What you need to do :: Output a verbatim copy of the data, cut off after the line that contains "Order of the".

Supplied records ::
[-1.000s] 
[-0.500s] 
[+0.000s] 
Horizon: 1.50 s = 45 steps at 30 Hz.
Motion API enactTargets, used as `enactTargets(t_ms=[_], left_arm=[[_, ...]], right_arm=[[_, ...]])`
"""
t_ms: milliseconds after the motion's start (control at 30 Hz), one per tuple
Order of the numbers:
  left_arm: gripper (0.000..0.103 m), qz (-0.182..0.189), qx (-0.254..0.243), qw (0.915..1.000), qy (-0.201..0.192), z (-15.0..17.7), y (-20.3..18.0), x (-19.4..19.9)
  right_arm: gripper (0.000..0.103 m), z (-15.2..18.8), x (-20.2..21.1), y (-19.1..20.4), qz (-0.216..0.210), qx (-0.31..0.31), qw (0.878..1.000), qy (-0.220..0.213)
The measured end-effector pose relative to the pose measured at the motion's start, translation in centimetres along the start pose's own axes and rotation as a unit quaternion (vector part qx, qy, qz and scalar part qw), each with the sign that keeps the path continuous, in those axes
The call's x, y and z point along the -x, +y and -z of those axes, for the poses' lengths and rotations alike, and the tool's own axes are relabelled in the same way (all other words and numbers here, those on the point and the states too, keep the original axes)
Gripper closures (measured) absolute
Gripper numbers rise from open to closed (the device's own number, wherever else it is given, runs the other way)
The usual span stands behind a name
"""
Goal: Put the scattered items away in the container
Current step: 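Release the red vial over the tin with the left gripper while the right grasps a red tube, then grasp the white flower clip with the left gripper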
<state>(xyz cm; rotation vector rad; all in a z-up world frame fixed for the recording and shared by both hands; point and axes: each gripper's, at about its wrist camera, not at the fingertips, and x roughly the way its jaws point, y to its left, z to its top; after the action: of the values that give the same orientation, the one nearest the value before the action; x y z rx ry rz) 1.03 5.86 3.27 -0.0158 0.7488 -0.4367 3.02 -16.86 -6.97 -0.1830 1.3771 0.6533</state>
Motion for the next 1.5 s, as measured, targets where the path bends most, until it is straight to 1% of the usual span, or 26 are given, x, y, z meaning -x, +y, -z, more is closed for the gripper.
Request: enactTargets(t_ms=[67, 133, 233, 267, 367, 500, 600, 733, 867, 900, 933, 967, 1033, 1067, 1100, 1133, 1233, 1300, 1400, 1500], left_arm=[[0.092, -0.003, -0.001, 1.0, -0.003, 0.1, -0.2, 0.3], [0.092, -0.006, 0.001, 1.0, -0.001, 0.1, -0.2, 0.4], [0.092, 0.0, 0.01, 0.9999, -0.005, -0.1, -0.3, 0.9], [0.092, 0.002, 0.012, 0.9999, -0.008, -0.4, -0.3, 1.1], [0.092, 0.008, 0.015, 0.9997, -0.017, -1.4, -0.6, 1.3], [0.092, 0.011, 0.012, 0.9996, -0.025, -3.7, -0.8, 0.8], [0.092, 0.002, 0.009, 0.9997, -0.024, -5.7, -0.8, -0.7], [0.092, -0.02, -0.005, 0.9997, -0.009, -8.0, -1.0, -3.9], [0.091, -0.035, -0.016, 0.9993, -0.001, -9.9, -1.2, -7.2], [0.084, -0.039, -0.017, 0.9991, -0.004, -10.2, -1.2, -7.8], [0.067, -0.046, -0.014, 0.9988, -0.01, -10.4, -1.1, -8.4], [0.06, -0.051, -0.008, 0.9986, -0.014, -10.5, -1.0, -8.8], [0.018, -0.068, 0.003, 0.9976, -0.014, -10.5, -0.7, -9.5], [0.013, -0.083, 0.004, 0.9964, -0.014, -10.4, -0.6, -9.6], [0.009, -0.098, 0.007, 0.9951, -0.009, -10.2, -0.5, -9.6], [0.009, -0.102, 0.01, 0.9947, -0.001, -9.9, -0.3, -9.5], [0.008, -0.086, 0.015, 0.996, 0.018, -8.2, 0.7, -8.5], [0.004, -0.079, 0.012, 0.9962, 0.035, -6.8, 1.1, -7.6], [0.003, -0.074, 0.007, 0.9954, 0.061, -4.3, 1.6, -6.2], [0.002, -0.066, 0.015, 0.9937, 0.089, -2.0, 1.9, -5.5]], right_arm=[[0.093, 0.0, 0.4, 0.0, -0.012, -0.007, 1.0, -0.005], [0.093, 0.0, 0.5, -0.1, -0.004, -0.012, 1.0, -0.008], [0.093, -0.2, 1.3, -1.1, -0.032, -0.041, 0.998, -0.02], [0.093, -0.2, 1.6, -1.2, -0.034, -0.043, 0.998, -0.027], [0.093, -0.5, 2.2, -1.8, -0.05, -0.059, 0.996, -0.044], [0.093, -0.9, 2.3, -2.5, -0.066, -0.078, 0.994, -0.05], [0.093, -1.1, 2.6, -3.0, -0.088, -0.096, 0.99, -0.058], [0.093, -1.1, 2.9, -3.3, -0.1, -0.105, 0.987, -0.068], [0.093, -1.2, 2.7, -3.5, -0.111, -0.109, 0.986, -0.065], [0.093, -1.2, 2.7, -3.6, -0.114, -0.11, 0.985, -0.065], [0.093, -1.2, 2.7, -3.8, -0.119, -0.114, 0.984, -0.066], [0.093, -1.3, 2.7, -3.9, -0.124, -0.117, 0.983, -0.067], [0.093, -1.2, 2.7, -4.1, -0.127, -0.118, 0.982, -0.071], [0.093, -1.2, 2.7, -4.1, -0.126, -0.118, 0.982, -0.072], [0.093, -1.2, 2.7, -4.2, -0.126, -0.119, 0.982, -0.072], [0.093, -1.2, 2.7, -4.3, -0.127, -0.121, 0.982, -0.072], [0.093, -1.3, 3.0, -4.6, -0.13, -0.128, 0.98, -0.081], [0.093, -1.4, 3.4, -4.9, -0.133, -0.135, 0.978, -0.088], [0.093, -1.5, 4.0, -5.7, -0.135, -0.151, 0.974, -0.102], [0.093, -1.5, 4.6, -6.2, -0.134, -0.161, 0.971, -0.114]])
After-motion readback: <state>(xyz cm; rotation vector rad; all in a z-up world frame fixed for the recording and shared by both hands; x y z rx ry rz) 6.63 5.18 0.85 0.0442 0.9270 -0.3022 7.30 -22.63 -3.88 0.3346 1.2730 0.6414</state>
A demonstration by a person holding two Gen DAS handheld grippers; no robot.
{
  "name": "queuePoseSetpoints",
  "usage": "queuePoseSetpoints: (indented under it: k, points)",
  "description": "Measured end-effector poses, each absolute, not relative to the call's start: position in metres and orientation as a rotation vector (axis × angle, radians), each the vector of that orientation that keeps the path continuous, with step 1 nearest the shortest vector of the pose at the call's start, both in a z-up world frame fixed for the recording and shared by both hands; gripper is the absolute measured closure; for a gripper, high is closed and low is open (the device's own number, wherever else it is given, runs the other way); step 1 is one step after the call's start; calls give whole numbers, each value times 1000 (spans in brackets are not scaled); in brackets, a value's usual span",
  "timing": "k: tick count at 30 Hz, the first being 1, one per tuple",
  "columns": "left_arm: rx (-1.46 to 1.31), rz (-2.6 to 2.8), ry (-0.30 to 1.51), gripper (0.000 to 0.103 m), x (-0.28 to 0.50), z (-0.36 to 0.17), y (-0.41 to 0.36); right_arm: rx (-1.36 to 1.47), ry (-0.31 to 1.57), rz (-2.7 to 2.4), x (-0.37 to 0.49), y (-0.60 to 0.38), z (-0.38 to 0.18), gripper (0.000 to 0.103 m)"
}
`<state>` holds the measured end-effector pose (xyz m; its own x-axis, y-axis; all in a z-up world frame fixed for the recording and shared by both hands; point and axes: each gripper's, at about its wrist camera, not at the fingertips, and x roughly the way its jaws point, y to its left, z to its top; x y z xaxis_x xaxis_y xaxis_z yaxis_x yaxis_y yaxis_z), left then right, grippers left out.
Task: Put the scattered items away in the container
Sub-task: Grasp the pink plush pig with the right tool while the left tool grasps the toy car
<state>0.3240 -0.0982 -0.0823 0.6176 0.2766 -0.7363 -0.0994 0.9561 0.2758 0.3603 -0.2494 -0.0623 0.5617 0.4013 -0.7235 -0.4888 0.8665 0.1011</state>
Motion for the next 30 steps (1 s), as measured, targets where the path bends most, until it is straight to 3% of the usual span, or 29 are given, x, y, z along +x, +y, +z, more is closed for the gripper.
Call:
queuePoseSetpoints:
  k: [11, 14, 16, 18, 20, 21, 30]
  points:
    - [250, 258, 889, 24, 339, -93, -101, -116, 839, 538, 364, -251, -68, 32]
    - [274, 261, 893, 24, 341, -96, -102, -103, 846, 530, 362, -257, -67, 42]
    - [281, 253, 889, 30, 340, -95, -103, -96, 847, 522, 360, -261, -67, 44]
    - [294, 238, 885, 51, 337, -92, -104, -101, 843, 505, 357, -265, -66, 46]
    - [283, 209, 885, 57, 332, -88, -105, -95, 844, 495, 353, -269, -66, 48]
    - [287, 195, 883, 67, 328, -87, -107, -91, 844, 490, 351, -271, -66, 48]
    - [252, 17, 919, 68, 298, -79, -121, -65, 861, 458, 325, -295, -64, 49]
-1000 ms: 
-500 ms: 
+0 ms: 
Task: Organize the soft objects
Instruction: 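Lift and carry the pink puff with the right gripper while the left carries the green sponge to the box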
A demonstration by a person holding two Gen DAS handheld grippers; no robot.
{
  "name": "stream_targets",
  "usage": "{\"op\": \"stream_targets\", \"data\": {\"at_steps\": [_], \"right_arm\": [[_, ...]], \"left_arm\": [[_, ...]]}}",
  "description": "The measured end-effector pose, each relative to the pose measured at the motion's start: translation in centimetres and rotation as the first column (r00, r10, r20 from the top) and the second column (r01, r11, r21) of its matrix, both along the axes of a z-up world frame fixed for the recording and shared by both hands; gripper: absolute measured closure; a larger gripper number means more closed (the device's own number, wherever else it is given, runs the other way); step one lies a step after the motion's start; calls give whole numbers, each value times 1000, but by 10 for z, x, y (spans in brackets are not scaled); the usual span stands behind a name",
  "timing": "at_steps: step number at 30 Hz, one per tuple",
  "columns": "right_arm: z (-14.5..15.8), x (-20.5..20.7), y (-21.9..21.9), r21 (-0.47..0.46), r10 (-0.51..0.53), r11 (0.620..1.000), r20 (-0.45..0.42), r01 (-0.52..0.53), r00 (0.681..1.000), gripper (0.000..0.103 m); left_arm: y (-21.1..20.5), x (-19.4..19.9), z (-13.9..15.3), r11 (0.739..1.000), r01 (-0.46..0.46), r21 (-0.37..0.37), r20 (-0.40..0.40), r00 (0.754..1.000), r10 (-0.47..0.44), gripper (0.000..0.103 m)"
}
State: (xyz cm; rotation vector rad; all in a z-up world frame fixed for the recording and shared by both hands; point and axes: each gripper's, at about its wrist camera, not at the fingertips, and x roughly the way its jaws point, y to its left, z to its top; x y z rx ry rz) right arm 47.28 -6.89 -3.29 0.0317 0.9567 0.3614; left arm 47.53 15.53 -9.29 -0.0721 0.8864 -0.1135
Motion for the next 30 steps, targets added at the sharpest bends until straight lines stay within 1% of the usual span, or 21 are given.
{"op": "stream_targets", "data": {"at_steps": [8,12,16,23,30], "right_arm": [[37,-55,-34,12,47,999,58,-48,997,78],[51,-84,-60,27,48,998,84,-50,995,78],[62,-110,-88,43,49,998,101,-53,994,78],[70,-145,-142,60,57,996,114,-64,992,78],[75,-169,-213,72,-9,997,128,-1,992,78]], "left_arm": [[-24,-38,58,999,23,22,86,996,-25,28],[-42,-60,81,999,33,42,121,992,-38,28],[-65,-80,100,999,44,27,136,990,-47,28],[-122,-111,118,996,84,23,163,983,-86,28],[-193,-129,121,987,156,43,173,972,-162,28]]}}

Solution for this task ::
[-1.000s] 
[-0.500s] 
[+0.000s] 
Horizon: 1.50 s = 45 steps at 30 Hz.
Motion API enactTargets, used as `enactTargets(t_ms=[_], left_arm=[[_, ...]], right_arm=[[_, ...]])`
"""
t_ms: milliseconds after the motion's start (control at 30 Hz), one per tuple
Order of the numbers:

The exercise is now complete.